А сегодня отца сделалось жалко. Как никогда прежде. Павел запоздало сообразил, что отец, прослышав о взрыве, наверняка переживает исчезновение сына… Смутная вина перед отцом пробиралась в сознании мальчика, как путник сквозь метель. И как бы на самом выходе из этой метели, на дневном ярком свету представился Павлуше отец, согнувшийся над нечвой с винегретом, с нерассосавшимся синяком под больным глазом, городской, нездешний, в огромных деревенских валенках… Павлуше захотелось немедленно побежать к отцу, что-то сказать ему необыденное — нежное, ласковое, что-то такое, на что у подростка зачастую духу не хватает. И… не побежал, не зажегся той нежностью. Только вспыхнуло в нем доброе желание и тут же потухло. Есть такие спички. Не идеального качества. Хоть одна да отыщется в коробке. Неполноценная.

Не побежал. И это несмотря на сосущую сердце жалость к отцу. Пугали очки… Вернее, то, что под ними таится. Неприготовленные уроки расхолаживали. Конечно, он знал, что в итоге все равно вернется. По причине ли жалости или разумения трезвого, то есть расчета, а скорей всего по зову желудка, ощутившего винегретную тоску, так или иначе, но возвращаться в школу предстоит неминуемо.

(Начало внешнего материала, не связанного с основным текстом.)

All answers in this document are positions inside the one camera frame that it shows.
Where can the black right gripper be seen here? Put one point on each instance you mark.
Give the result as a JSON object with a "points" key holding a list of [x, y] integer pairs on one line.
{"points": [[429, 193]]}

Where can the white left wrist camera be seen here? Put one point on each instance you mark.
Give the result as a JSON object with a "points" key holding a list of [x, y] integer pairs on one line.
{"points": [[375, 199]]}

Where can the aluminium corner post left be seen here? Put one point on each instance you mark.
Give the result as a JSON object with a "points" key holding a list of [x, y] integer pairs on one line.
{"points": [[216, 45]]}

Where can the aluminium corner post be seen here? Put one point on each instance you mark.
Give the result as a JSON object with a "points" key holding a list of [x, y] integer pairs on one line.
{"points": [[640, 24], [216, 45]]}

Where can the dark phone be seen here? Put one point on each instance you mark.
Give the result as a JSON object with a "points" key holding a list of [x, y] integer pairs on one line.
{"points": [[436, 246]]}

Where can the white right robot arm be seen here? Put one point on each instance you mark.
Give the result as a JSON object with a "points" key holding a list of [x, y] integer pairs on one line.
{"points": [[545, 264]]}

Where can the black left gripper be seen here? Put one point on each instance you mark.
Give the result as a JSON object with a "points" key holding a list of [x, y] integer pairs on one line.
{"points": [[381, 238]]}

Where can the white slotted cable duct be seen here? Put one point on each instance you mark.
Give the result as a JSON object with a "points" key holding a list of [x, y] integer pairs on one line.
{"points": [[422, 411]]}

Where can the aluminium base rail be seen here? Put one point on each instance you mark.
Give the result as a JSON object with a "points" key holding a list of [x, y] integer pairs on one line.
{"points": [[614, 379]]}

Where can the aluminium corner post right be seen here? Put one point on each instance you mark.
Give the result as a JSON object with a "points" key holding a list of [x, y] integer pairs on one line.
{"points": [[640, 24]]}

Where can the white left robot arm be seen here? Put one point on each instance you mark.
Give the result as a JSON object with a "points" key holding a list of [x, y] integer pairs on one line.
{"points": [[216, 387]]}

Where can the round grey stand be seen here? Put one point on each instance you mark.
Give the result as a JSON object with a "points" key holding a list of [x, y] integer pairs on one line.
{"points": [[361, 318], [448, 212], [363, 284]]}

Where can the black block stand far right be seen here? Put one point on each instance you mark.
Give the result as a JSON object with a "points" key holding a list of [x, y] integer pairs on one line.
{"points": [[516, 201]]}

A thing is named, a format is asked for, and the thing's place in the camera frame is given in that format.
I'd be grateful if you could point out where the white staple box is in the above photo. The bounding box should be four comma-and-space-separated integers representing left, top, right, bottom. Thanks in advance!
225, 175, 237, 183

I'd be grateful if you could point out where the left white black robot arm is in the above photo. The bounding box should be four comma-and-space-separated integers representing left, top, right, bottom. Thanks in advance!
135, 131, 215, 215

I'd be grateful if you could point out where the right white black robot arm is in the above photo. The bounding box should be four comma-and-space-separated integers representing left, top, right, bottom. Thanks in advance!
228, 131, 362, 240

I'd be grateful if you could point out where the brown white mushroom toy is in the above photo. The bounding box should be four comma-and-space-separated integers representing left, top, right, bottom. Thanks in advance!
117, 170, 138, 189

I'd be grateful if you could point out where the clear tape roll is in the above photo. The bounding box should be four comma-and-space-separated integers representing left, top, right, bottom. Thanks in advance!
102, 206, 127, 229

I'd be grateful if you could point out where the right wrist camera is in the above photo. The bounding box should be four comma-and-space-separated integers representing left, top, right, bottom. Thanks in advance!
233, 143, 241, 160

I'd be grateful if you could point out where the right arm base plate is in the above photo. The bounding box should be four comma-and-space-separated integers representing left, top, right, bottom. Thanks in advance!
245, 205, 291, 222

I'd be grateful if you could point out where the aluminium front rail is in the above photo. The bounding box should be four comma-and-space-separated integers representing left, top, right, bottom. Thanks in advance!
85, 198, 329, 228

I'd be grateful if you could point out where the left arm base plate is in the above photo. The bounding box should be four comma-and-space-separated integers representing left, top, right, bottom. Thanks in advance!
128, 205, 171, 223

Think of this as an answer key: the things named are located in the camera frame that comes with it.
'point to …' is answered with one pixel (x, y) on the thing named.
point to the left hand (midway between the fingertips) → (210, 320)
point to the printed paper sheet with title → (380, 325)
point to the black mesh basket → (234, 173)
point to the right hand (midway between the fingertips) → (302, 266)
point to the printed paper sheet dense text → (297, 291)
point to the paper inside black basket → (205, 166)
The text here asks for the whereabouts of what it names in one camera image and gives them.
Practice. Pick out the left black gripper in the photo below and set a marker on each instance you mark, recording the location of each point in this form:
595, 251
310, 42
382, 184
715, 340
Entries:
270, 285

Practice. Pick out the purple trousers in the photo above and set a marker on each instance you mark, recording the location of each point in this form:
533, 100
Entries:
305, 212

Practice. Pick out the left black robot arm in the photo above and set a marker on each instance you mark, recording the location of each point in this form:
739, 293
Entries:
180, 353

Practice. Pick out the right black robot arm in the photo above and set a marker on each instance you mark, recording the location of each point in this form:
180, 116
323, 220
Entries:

Синее небесное море над головой сузилось до размеров глухого, прощального окошка. Еще несколько мгновений — и громоздкие, казалось, такие неповоротливые на первый взгляд облака проворно замуровали, заткнули синюю дырочку. Откуда-то слева, затем справа и, наконец, над самой головой Павлуши раздались короткие грозовые разряды. Молнии он почему-то не заметил. Сверкнуло минуты через две. Резко и как-то размазанно, во всех направлениях. Павлуша начал считать про себя и досчитал до пятнадцати, когда воздух — и казалось, не только воздух, но и землю — потряс многоступенчатый обвальный грохот.

Пес Кучум, поджав хвост, припустил по безлюдной улице к дому бабушки Килины. Павлуша так и не понял: чей он, Кучум? В конуре лежал тогда, будто он в ней родился и вырос. Но ведь в Кроваткине жителей никаких нету. Дядя Федор — лесник с кордона — просто чай по старой привычке пьет, на пути к своему дому. И собака Кучум не иначе его собака.

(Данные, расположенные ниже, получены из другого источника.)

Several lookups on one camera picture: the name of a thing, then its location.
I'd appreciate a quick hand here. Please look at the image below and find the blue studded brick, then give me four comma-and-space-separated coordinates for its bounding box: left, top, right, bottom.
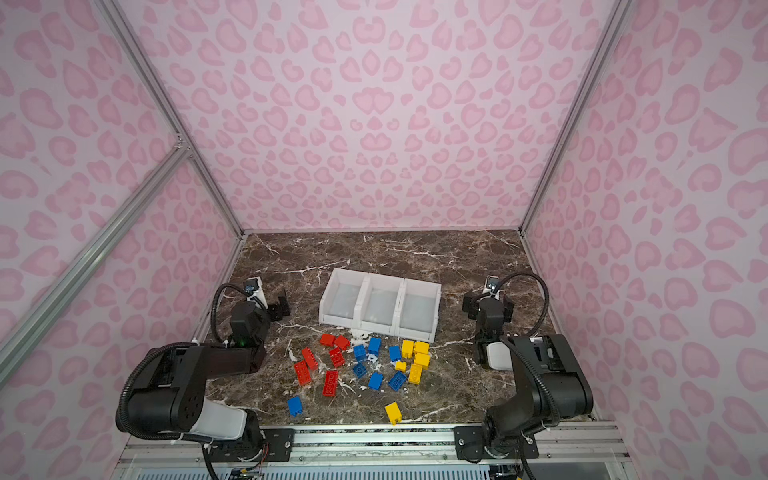
388, 371, 407, 392

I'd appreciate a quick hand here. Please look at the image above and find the white middle bin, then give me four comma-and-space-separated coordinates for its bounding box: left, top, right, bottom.
354, 273, 405, 336

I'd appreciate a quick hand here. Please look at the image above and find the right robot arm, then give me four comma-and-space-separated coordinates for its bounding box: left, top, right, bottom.
453, 272, 594, 464

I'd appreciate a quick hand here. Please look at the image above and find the red square brick rear right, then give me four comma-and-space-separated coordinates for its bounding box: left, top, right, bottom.
334, 335, 351, 351

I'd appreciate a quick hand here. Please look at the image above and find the long yellow brick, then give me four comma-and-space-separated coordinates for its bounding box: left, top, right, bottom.
408, 364, 423, 385

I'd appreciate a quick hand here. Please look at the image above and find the white bin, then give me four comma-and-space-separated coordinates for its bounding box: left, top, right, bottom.
354, 273, 405, 336
396, 279, 442, 344
319, 268, 366, 329

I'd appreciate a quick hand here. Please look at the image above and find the blue brick beside yellow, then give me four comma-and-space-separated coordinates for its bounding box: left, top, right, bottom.
388, 345, 402, 362

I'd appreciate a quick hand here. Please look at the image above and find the red square brick rear left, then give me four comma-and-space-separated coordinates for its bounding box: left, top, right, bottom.
319, 334, 336, 347

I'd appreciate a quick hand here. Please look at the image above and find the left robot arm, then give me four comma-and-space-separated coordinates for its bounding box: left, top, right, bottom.
115, 277, 291, 464

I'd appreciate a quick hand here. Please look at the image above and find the red square brick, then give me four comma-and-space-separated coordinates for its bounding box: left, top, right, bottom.
334, 335, 351, 351
319, 334, 336, 347

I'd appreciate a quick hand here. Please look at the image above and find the white right bin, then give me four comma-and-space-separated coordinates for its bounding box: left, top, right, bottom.
396, 279, 442, 344

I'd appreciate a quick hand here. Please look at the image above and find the long red brick slanted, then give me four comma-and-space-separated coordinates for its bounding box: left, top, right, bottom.
301, 347, 319, 371

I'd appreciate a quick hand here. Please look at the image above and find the diagonal aluminium frame bar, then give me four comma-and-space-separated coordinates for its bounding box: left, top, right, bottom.
1, 141, 189, 385

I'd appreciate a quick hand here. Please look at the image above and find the left corner frame post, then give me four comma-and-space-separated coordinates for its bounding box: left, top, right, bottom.
95, 0, 247, 239

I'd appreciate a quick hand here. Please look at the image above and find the small blue brick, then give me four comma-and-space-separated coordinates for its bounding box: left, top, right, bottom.
353, 363, 367, 379

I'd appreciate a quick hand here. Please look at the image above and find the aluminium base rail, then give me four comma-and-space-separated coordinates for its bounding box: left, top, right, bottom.
111, 421, 638, 479

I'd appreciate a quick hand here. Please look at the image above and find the white left bin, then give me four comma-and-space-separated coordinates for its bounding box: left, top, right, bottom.
319, 268, 366, 329

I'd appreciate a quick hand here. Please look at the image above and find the lone yellow brick front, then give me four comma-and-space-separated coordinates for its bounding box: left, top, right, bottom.
385, 402, 403, 425

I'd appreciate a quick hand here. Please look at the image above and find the lone blue brick front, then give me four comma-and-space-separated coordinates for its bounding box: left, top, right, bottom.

Но уж такой сегодня день суматошный выпал на долю Павлуши: едва от одной встречи отделается — другая подстерегает. И где? Можно сказать, в пустыне лесной…

Порожний желудок все отчетливее давал о себе знать, словно закручивался внутри живота снизу вверх — тряпочкой в трубочку. Ноги сами несли по мшистым подушкам кочек вдоль молчаливого, надежно замаскированного травой ручья. Сейчас Павлуша выбежит на прозрачную вербную долинку, где камень блистючий, а рядом с ним и дорога: в одну сторону на Жилино идти, в другую, через село Козьмодемьянское, — на Александровскую фабрику. Все ясно, все четко, как на ладони. Вот и вербочки, вот и… фигурка человеческая возле камня! Неужели Капка, чума болотная, дожидается его?

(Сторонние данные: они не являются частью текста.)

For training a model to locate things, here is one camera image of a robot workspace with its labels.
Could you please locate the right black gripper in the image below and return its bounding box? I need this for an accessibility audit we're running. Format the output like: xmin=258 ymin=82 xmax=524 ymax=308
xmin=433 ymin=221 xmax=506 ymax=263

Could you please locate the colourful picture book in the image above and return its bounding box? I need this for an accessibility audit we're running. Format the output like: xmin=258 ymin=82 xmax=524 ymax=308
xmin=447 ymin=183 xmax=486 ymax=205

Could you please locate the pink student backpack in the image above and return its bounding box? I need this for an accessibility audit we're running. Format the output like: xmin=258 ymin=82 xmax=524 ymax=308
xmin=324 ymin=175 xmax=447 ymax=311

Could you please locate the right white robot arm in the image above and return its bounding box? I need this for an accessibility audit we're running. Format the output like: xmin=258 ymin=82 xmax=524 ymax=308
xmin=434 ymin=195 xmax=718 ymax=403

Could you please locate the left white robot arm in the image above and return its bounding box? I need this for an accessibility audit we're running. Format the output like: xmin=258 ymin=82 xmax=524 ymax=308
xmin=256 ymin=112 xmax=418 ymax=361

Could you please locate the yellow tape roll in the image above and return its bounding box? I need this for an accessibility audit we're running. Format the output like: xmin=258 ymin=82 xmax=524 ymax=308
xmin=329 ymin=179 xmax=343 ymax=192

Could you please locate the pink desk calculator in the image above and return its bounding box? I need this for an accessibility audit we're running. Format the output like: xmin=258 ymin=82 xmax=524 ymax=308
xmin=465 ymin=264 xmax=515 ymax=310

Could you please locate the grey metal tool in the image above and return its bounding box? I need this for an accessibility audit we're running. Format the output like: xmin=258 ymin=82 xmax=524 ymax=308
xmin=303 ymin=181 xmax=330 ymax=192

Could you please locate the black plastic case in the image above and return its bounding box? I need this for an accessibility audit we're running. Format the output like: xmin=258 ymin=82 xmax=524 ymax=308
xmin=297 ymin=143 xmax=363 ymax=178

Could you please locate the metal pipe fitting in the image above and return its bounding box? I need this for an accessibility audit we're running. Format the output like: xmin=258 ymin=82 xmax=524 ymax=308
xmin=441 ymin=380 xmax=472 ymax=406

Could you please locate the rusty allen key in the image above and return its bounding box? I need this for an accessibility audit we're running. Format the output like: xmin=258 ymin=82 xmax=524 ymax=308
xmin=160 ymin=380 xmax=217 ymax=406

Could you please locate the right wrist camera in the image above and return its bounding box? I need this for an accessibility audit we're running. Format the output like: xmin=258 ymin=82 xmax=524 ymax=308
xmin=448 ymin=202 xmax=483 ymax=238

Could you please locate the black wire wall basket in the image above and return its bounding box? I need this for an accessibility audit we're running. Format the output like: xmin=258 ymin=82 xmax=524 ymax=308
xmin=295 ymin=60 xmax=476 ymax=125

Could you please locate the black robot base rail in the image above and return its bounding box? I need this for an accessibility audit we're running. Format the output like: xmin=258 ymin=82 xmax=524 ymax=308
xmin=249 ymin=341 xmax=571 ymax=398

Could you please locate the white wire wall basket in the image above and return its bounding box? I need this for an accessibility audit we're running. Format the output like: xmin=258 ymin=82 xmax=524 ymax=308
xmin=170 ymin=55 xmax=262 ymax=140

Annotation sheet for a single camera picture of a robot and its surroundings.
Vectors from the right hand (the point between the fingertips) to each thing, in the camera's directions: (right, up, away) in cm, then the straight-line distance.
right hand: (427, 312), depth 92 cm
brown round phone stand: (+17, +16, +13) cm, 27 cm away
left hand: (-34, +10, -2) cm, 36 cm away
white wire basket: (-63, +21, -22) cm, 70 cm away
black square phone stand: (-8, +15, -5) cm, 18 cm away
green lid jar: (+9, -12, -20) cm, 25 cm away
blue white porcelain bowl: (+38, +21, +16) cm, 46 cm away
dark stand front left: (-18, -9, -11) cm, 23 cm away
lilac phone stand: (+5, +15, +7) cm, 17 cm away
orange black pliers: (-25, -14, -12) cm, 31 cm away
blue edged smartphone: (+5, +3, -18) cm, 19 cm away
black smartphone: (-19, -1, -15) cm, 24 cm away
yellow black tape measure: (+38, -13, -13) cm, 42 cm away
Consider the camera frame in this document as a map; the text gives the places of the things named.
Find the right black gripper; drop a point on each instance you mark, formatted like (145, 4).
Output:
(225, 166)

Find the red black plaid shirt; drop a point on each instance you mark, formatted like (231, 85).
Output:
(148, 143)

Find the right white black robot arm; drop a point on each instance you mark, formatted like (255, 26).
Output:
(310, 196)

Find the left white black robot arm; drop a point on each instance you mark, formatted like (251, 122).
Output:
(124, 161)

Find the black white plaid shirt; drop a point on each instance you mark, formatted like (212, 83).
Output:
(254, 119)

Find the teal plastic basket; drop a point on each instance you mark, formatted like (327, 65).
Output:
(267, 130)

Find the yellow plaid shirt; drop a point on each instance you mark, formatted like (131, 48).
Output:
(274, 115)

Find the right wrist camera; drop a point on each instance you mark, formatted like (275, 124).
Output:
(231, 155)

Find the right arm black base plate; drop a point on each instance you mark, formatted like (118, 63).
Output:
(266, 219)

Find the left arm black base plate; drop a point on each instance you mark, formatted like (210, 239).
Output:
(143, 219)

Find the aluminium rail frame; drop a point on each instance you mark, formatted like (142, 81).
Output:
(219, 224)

Первые капли, редкие и огромные, как хулиганские плевки, звучно шлепали, ударяясь то там, то тут о прошлогодние листья на проселке, о неровную поверхность воды в ручье, о молодую зелень над головой Павлуши, а вот теперь — и по самой голове стукнуло.

Фигурка возле камня сидела живая, беспокойная, полностью накрытая прорезиненным макинтошем, вертела под ним головой непрестанно и явно подсматривала за происходящим вокруг — в щель по доверху застегнутого плаща.

«Откуда у Капки макинтош?» — остановился Павлуша в недоумении, прячась за вербным кустом, на котором, как дым от костра, висело еще множество потемневших от дождя сережек.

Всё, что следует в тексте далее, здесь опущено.